Input data:
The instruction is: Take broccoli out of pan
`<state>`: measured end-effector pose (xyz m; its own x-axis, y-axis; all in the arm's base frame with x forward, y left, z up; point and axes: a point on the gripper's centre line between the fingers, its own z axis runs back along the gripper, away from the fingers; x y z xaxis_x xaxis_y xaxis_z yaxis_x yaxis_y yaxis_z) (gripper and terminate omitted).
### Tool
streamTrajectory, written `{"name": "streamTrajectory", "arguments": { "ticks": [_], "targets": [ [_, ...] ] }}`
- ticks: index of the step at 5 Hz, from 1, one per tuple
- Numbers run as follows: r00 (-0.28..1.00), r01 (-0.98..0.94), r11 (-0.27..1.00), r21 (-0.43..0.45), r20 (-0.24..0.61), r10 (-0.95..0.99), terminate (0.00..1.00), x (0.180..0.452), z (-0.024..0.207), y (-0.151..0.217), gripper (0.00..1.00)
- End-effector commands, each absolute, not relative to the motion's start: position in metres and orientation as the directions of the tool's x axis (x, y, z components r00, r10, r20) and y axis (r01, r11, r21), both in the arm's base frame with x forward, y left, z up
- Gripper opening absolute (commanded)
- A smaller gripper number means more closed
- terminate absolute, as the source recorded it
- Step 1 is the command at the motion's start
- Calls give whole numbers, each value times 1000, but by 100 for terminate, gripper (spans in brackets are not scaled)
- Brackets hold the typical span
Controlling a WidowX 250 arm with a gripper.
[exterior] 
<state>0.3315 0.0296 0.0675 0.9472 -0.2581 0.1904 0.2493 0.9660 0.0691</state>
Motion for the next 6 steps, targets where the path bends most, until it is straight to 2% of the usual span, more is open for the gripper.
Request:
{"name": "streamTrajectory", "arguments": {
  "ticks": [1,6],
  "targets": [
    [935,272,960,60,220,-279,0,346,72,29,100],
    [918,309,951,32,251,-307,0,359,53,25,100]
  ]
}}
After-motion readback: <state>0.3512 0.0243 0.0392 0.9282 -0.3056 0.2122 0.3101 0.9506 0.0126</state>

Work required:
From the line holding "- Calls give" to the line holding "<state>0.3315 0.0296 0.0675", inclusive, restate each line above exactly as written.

Answer to the exercise:
- Calls give whole numbers, each value times 1000, but by 100 for terminate, gripper (spans in brackets are not scaled)
- Brackets hold the typical span
Controlling a WidowX 250 arm with a gripper.
[exterior] 
<state>0.3315 0.0296 0.0675 0.9472 -0.2581 0.1904 0.2493 0.9660 0.0691</state>

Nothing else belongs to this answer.